● WORK TO COMPLETE:
List every line in this data where the string "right" occurs.

►

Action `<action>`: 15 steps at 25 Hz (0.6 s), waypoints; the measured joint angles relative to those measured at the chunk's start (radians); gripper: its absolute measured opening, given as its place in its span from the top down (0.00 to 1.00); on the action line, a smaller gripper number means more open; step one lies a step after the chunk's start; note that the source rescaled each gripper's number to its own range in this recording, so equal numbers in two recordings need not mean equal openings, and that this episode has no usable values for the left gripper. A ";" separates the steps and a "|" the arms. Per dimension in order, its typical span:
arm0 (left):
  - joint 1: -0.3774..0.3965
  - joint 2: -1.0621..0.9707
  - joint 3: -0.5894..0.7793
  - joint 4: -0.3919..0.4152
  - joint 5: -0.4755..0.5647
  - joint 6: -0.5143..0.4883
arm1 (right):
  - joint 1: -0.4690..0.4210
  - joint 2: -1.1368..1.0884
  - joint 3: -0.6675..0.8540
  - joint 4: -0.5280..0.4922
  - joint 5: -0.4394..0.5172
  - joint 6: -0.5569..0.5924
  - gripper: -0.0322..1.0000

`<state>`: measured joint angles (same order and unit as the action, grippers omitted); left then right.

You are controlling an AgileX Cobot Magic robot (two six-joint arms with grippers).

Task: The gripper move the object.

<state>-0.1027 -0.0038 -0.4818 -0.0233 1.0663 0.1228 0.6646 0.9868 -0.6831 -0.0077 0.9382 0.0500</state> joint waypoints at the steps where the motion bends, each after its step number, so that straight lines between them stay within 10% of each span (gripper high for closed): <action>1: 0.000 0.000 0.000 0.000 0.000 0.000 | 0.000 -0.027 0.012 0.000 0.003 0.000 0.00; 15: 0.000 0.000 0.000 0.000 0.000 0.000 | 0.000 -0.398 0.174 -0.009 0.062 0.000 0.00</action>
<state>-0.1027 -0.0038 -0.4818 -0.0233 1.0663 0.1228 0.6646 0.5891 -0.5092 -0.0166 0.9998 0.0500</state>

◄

● SOLUTION TO THIS TASK:
arm1 (right):
`<state>`: measured joint angles (same order and unit as the action, grippers omitted); left then right.

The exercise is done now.